Problem requirements
For each line in the data below that holds "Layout", return a copy.

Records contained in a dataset
^^^^^^^^

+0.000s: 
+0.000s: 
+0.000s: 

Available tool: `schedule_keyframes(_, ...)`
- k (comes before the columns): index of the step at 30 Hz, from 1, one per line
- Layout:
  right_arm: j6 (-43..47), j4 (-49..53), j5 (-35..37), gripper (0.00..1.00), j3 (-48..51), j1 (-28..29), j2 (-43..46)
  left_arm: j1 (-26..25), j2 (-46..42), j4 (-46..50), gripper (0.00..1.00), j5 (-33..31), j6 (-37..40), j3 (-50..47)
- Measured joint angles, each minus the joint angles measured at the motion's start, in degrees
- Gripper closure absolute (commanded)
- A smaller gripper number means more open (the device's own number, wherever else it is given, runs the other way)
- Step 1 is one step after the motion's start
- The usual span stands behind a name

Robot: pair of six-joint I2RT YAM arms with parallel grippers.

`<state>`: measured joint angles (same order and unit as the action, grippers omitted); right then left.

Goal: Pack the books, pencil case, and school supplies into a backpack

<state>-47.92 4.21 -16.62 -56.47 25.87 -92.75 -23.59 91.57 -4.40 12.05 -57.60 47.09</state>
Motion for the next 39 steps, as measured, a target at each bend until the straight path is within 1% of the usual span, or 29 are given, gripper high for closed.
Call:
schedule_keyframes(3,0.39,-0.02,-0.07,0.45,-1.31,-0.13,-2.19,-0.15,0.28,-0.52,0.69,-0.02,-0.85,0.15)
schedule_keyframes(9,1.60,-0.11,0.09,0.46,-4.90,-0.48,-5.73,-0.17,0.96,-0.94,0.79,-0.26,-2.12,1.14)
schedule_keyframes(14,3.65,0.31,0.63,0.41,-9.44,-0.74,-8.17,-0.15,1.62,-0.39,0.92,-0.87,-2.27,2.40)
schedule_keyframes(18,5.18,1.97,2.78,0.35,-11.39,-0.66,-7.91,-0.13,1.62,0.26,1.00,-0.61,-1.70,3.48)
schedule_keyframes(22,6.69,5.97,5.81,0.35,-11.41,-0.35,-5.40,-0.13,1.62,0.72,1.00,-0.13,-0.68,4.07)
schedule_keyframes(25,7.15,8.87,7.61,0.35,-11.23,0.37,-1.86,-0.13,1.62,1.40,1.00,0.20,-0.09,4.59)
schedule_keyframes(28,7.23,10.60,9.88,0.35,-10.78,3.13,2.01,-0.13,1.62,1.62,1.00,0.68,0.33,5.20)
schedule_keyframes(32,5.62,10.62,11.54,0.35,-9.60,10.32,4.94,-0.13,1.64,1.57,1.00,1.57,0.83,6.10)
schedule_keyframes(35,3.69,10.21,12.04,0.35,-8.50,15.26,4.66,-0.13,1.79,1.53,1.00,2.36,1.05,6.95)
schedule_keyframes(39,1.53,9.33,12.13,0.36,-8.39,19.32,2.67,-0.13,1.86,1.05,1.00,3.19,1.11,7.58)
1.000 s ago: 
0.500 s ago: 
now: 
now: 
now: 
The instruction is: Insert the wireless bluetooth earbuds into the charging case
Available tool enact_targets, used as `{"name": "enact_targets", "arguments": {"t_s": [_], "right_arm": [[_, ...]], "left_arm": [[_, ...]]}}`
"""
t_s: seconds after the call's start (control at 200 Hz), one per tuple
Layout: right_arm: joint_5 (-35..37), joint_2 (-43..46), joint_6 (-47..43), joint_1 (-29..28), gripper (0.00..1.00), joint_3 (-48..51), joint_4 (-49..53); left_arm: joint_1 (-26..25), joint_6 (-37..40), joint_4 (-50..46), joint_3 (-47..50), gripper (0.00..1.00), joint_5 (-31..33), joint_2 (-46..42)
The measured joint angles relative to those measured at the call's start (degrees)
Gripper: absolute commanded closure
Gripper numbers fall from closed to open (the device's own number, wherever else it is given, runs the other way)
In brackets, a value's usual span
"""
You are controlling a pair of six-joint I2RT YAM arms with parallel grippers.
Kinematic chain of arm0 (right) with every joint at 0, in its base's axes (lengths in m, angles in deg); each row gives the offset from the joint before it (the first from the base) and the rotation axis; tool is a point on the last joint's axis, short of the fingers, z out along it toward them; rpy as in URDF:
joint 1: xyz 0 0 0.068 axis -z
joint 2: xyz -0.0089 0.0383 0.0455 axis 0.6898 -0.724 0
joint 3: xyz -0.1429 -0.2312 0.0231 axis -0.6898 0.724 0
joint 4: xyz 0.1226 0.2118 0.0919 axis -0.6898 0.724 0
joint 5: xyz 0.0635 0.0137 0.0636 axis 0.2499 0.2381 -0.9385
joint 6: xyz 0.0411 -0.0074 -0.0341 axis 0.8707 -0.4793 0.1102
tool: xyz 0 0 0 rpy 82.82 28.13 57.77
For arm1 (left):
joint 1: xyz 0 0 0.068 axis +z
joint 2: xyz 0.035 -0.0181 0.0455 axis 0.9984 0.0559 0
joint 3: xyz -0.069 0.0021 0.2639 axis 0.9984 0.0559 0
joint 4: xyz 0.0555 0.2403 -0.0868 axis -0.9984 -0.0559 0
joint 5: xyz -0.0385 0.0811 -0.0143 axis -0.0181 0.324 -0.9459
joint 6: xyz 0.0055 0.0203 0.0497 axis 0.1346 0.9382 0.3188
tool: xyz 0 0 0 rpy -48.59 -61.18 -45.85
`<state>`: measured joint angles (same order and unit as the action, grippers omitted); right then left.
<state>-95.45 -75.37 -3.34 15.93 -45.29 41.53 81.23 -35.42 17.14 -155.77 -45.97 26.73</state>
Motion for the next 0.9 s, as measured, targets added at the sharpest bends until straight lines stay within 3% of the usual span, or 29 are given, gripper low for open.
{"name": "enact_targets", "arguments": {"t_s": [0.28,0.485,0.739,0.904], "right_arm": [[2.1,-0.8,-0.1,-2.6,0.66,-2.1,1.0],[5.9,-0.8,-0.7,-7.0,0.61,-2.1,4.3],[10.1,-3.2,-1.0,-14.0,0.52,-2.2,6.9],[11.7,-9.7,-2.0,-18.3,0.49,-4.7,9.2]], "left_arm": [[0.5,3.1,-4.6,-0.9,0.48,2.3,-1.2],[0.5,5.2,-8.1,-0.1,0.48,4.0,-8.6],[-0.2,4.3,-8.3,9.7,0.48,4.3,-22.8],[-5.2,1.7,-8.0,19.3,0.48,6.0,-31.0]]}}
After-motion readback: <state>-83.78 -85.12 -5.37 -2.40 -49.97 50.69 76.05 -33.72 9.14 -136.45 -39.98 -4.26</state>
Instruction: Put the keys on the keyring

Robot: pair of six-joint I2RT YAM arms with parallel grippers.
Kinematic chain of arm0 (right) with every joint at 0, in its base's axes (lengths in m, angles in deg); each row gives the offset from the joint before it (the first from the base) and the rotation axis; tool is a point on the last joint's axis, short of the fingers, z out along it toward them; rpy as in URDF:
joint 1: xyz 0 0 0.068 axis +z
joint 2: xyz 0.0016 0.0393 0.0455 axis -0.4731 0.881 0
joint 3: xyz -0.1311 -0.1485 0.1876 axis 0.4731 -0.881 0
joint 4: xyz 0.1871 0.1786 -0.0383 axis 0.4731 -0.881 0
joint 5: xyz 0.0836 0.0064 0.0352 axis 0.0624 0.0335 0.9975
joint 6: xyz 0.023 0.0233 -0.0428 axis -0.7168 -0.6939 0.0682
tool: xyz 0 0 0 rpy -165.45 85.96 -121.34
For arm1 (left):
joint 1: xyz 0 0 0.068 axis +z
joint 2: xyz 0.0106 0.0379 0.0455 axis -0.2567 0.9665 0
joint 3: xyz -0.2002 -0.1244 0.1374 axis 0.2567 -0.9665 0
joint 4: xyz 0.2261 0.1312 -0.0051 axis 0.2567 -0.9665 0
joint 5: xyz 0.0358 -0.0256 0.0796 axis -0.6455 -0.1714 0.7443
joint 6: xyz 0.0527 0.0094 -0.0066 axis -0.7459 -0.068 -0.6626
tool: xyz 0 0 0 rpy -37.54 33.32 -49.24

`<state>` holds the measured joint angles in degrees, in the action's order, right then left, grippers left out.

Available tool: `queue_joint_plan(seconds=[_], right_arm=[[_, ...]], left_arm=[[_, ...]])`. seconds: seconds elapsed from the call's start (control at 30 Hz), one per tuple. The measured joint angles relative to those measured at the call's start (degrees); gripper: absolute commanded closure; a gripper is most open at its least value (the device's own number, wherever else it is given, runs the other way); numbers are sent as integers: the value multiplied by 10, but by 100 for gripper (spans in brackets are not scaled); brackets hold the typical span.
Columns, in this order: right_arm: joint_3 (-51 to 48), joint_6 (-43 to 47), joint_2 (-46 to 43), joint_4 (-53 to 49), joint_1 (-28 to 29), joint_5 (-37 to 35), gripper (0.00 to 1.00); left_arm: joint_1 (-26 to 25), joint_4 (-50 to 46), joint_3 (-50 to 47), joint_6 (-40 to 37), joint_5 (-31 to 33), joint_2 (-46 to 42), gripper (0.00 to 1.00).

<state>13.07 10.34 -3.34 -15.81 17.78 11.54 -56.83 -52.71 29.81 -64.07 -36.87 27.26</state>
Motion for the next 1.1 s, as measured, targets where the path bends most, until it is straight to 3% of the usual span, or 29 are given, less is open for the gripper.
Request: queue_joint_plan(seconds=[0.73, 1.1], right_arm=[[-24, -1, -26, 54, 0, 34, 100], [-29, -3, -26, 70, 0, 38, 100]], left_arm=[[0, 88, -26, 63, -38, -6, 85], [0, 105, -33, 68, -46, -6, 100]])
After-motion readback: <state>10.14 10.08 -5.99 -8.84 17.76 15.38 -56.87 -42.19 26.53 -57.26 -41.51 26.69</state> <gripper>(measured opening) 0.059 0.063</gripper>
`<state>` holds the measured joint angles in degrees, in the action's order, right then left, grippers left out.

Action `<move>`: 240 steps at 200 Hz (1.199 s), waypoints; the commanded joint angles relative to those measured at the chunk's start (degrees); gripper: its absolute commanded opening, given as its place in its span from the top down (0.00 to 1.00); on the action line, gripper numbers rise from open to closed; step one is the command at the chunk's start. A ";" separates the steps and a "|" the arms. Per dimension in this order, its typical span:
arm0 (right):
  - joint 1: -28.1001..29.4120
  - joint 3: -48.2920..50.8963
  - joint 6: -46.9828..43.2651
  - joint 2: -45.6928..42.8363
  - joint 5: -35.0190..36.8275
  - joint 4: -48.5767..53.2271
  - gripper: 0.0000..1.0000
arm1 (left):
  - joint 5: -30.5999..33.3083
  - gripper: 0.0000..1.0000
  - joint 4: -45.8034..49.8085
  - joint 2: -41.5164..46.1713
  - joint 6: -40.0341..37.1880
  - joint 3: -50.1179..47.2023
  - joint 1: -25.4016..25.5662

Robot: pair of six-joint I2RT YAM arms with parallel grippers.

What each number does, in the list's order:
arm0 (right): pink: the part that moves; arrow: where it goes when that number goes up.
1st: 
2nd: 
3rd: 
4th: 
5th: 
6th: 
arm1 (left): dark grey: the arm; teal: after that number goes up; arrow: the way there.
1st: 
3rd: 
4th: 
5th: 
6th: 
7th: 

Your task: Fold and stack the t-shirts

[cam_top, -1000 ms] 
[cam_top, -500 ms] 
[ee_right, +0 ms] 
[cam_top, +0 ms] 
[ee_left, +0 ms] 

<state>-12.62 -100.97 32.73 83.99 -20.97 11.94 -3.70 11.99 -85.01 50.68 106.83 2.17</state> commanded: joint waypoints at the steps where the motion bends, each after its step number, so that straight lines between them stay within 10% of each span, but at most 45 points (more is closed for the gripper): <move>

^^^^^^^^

Answer below
- Layout:
Layout: right_arm: joint_5 (-35..37), joint_2 (-43..46), joint_6 (-47..43), joint_1 (-29..28), gripper (0.00..1.00), joint_3 (-48..51), joint_4 (-49..53); left_arm: joint_1 (-26..25), joint_6 (-37..40), joint_4 (-50..46), joint_3 (-47..50), gripper (0.00..1.00), joint_5 (-31..33), joint_2 (-46..42)

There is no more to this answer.